L'économie mondiale est en profond déséquilibre : dans les pays industrialisés
comme dans les pays émergents, l'épargne longue abondante peine à se
transformer en un capital productif pourtant si nécessaire au Nord comme au
Sud.
La crise mondiale et celle, plus récente, dans la zone euro ont eu tendance à
raccourcir l'horizon prévisionnel et décisionnel de nombreux agents économiques.
Dans le même temps, les incertitudes (sur l'emploi, les retraites...) poussent
plutôt à la remontée du taux d'épargne des ménages.

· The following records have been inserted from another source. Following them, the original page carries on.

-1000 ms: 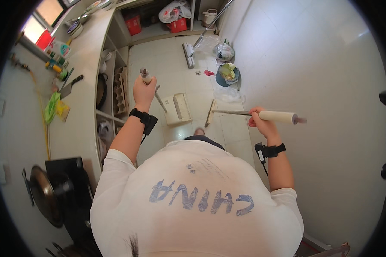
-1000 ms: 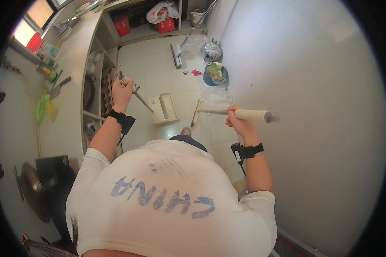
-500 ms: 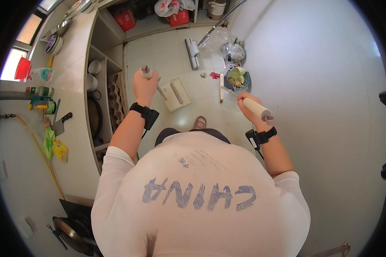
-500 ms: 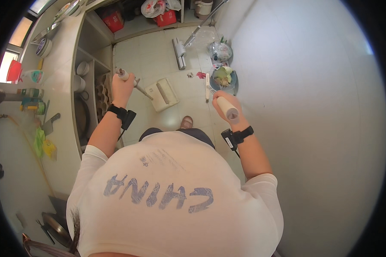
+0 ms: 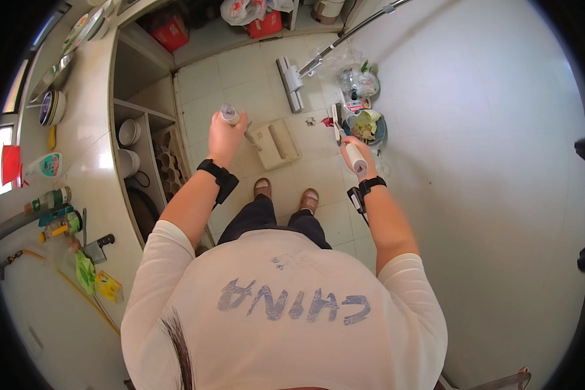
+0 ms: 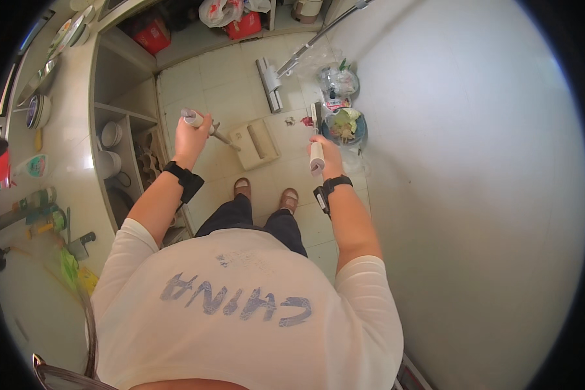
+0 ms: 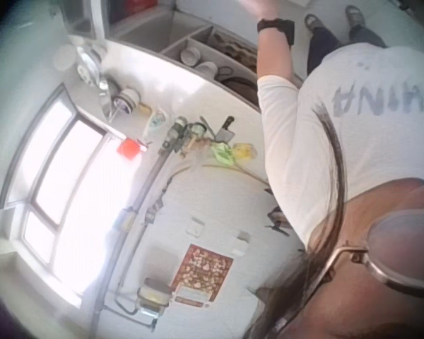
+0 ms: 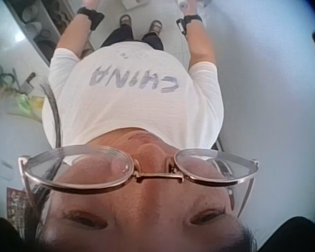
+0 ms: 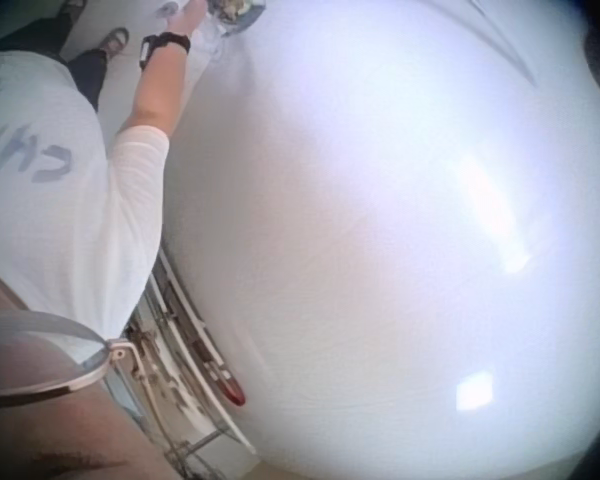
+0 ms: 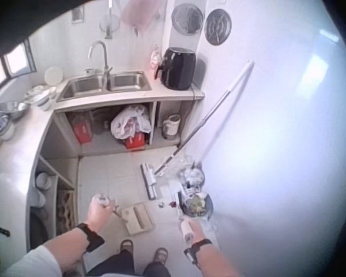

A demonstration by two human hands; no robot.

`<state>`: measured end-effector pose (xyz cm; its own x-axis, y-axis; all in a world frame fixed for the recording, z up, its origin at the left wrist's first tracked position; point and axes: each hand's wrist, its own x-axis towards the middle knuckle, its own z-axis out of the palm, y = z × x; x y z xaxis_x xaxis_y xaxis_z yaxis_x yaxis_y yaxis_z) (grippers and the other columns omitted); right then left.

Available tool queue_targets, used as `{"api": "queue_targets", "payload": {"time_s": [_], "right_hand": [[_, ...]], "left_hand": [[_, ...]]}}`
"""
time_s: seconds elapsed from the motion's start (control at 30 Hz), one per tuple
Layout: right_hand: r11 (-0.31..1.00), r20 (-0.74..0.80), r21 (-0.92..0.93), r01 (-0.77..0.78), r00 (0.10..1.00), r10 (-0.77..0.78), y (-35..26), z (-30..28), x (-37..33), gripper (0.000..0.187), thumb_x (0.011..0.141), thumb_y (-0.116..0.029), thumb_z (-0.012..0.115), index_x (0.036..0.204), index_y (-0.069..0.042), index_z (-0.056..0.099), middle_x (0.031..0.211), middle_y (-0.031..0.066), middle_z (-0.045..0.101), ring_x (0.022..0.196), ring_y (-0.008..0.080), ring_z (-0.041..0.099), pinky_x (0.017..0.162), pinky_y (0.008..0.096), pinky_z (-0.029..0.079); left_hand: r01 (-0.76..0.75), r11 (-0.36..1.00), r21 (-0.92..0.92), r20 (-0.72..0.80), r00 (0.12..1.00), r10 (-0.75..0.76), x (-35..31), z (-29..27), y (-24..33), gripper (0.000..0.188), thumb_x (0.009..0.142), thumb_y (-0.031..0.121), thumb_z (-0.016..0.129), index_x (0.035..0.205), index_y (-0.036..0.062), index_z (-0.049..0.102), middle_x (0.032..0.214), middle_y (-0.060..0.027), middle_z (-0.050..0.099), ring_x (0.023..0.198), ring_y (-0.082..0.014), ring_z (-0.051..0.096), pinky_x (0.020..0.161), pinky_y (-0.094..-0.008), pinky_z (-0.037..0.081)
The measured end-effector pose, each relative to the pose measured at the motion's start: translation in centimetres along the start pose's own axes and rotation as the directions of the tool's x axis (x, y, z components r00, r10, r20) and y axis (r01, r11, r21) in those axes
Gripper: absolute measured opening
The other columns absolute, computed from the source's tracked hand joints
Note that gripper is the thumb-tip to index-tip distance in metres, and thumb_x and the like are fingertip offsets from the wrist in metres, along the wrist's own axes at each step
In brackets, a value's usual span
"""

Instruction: The person assembles a mop by connecting the handle sections and attaching the mop head. They then pick up a plastic bag, rinse it in the sink, and place it on the floor. The person continues to adjust the mop components and briefly handles a small white object before walking away.

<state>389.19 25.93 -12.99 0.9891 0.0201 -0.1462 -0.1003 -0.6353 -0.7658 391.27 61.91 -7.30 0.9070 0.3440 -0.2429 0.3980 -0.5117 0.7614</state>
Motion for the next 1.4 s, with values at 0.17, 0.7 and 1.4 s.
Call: {"api": "queue_targets", "payload": {"time_s": [0.17,0.7,1.4], "right_hand": [[0.997,0.117,0.008,0.074,0.99,-0.074,-1.7,2.8,1.0,0.009,0.075,-0.009,0.063,0.084,-0.008,0.066,0.076,0.0158,0.062,0.069,0.029,0.062,0.063,0.0362,0.048],[0.997,0.252,0.072,-0.041,0.967,0.022,-10.4,-5.3,-9.2,0.003,0.082,-0.003,0.061,0.084,-0.004,0.062,0.085,0.0117,0.066,0.083,0.0261,0.064,0.074,0.0339,0.051],[0.99,0.257,0.127,0.055,0.962,-0.087,-8.7,-7.5,-19.2,0.013,0.074,0.001,0.063,0.082,-0.009,0.058,0.077,0.0081,0.055,0.068,0.0244,0.054,0.061,0.0317,0.045]], "left_hand": [[0.058,0.998,0.026,0.088,0.994,-0.06,2.3,-1.7,0.5,0.039,0.084,0.041,0.066,0.098,0.0043,0.062,0.117,-0.014,0.058,0.096,-0.0329,0.061,0.082,-0.04,0.05],[-0.123,0.979,0.163,0.274,0.959,0.075,4.8,-3.4,-2.0,0.025,0.084,0.033,0.065,0.096,0.0114,0.067,0.079,-0.0065,0.068,0.073,-0.0243,0.064,0.065,-0.0339,0.049],[-0.305,0.949,0.081,0.274,0.922,0.273,-2.5,-3.3,3.2,0.022,0.08,0.023,0.07,0.095,0.0076,0.066,0.083,-0.007,0.068,0.075,-0.02,0.065,0.068,-0.0322,0.049]]}}
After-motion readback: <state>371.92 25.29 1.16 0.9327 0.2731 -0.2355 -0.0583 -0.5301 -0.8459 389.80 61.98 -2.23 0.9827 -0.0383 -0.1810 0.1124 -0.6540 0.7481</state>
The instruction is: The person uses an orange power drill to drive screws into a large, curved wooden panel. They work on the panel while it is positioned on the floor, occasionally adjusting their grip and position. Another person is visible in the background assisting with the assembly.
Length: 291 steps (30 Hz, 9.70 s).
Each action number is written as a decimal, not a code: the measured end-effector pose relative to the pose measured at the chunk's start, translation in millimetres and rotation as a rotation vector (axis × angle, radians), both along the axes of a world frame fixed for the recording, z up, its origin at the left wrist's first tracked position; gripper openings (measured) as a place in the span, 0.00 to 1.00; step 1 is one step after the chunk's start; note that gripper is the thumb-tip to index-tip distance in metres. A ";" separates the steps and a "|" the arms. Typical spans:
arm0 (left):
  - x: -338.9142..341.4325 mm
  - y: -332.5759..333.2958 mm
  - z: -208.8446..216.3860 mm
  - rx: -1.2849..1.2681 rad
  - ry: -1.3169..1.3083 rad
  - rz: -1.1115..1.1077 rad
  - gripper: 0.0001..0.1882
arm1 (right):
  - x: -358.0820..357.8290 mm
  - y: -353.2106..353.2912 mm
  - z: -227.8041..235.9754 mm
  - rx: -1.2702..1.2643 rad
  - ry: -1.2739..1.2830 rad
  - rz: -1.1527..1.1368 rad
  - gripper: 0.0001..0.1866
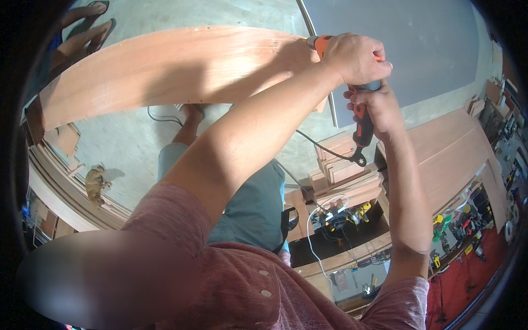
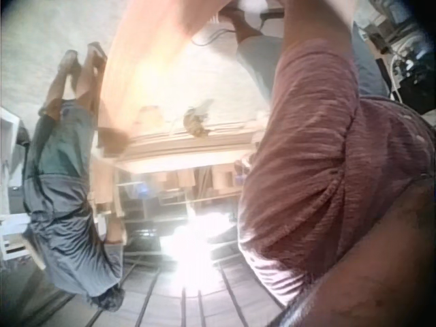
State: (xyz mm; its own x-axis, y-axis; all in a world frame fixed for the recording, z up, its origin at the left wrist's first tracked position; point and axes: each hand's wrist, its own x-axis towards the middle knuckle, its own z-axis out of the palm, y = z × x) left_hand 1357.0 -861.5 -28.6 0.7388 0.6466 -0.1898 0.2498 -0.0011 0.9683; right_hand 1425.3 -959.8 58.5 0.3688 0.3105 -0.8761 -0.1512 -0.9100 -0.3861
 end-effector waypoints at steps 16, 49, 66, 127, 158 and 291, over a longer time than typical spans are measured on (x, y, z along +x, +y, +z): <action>-6.0 25.4 1.3 -0.130 0.096 -0.049 0.17 | -18.0 38.1 17.4 -0.065 -0.043 0.034 0.29; -17.2 28.2 -1.4 -0.135 0.058 -0.160 0.16 | -35.2 25.4 6.9 -0.030 -0.002 -0.094 0.29; -21.8 27.6 -6.3 -0.145 0.058 -0.133 0.15 | -32.0 20.4 -4.6 -0.029 -0.047 -0.022 0.24; -64.3 -43.7 -192.5 0.547 0.899 -0.144 0.55 | -31.3 -207.3 120.8 0.570 0.010 -0.846 0.38; -277.6 -100.7 82.5 -0.964 0.177 -0.459 0.39 | -308.0 -237.2 145.5 0.869 0.051 -1.168 0.39; -738.7 -285.0 -397.1 0.856 1.474 -1.181 0.61 | -534.0 -747.7 -535.0 -0.776 -0.534 -0.452 0.49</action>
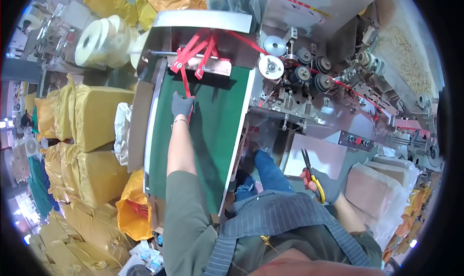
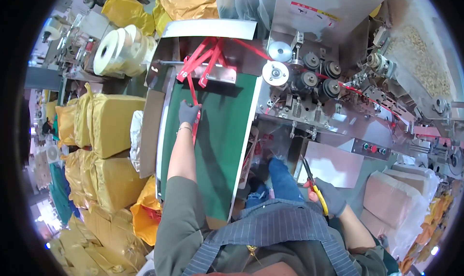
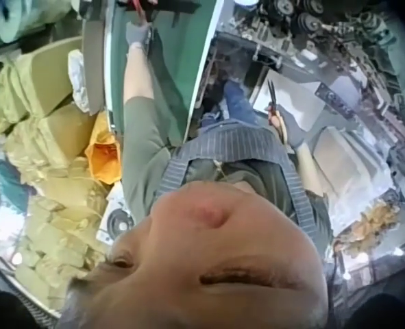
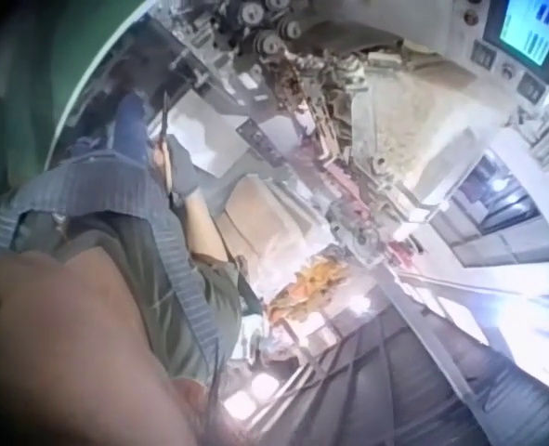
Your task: Assembling red plastic ribbons into decorative bows and packaging them into plastic bags.
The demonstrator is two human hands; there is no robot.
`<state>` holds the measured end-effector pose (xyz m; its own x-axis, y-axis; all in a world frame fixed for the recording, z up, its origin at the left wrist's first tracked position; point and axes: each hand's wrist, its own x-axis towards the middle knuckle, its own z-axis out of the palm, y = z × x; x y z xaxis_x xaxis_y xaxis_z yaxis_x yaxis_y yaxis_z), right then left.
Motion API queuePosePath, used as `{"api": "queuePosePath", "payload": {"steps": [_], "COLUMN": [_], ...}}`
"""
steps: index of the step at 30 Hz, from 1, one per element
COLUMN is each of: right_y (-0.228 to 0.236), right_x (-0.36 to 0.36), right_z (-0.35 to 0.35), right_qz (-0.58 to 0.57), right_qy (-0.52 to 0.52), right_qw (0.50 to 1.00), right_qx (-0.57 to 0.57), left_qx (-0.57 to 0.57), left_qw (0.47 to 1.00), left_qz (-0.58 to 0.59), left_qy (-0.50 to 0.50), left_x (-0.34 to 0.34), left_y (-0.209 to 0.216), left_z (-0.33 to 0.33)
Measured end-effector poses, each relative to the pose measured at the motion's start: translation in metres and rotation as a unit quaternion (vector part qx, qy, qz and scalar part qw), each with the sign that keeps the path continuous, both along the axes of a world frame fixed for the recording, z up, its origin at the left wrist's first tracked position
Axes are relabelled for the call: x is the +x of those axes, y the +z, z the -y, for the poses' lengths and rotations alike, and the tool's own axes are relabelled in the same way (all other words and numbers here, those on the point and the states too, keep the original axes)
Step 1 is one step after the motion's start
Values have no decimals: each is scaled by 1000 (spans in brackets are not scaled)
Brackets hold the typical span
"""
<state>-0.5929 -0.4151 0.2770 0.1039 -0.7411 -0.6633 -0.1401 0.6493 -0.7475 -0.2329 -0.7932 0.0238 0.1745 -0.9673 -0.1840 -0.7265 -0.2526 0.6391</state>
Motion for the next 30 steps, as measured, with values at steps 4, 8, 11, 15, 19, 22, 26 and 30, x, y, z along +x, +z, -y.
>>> {"api": "queuePosePath", "payload": {"steps": [4,8,11,15,19,22,26,30], "right_y": [11,-5,8,14,24,22,13,27], "right_x": [0,-1,9,27,38,40,73,153], "right_z": [23,2,5,8,-3,1,18,69], "right_qz": [-48,-29,-86,-99,-97,-99,101,201], "right_qy": [20,-32,40,100,114,124,11,-40], "right_qw": [997,998,993,986,983,974,980,948], "right_qx": [-52,-45,-64,-87,-107,-161,-173,-242], "left_qx": [34,77,0,-162,-207,-138,-34,140], "left_qw": [985,890,937,900,878,906,948,935], "left_qz": [-167,-450,-348,-399,-425,-384,-297,-323], "left_qy": [-13,11,-39,-63,-76,-115,-109,-49], "left_x": [-11,-48,-51,-29,-12,10,55,62], "left_y": [14,65,126,205,343,395,400,349], "left_z": [17,35,53,71,7,-45,-165,-276]}}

L'échec de la finance globale réside dans l'incapacité à transformer «l'insatiable
appétit des investisseurs pour des titres sécurisés» en des investissements de
long terme auxquels sont associés des risques radicaux et stratégiques. Dans
cet environnement, l'Europe et la France doivent construire une architecture
financière qui opte résolument pour l'allongement et la sécurisation des horizons
et s'appuie ainsi sur des investisseurs de long terme. Dans ce cadre, quels rôles
doivent jouer l'État et les organismes financiers ?
Le rapport affine le diagnostic, l'éclaire à partir de comparaisons dans le temps
et dans l'espace, et propose des recommandations concrètes pour contrecarrer
des évolutions spontanées parfois défavorables, sans sous-estimer les contraintes
fortes qui vont peser pendant plusieurs années sur les finances publiques.
Les auteurs, Jérôme Glachant, Jean-Hervé Lorenzi, Alain Quinet et Philippe
Trainar, synthétisent leurs réflexions autour de dix propositions d'action.